Lecture documents wartime incarceration of Japanese Americans in Arkansas

The Arkansas School for Mathematics, Sciences and the Arts and the Hot Springs Sister City Program will host a special lecture titled “The American Dream Deferred: Japanese American Incarceration in World War II Arkansas.”

Kim Sanders of the Central Arkansas Library System’s Butler Center for Arkansas Studies will present the lecture at 2 p.m. Sunday, Feb. 10, in the Rainey Room of the Creativity and Innovation Complex on ASMSA’s campus. The event is free and open to the public.

Sanders is a confinement site exhibit interpreter for the historical center. She will use photographs, artwork and documents created during the wartime incarceration of Japanese Americans in Arkansas during World War II to address themes of identity, community, civil rights and justice that continue to be relevant today.

After Japan’s surprise attack on Pearl Harbor and the United State’s entry into World War II, President Franklin D. Roosevelt established the War Relocation Authority, which selected 10 sites to incarcerate more than 110,000 Japanese Americans, according to the Encyclopedia of Arkansas History and Culture.

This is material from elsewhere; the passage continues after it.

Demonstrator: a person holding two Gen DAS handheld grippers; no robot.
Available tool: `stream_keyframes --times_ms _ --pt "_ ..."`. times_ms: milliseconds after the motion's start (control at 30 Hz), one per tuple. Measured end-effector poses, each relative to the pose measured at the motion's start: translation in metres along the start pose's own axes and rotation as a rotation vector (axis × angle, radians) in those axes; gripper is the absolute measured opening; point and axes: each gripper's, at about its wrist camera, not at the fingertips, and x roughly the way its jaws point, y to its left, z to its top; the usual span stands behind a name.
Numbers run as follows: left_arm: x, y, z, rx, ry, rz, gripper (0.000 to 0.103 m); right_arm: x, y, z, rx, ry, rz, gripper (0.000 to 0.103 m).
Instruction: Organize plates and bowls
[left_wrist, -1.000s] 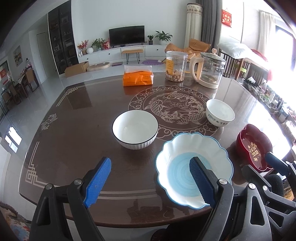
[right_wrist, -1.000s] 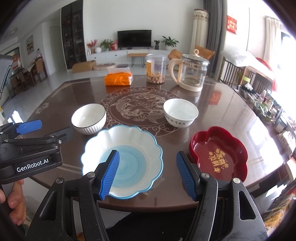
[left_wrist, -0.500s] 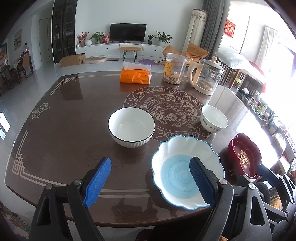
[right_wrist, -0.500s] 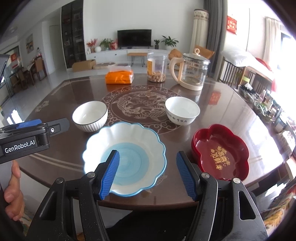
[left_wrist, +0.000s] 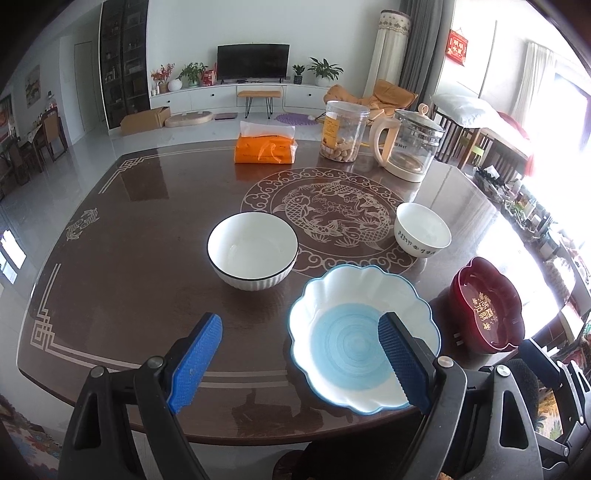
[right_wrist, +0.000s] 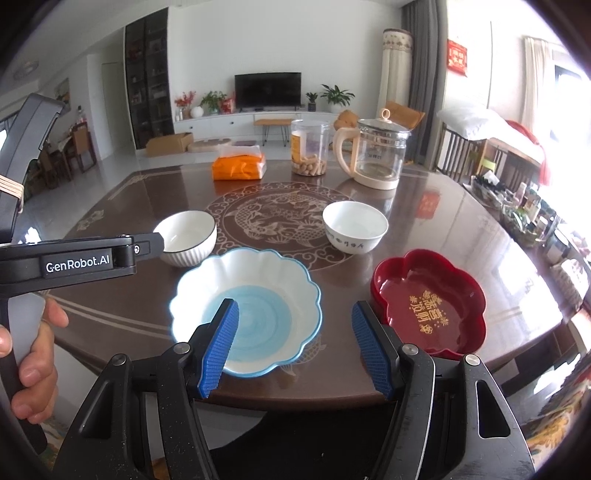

Arkansas had two Japanese American incarceration camps during World War II. The Rohwer Relocation Center operated from Sept. 18, 1942, to Nov. 30, 1945, reaching a population of 8,475 at its peak, according to the history website. A total of 2,447 school-age children were incarcerated in the camp.

The Jerome Relocation Center operated from Oct. 6, 1942, to June 30, 1944, reaching a population of 7,932 at its peak in January 1943. The camp’s 2,447 school-age children made up 31 percent of its total population, according to the Encyclopedia of Arkansas’ entry.

The Creativity and Innovation Complex is located at 200 Whittington Ave.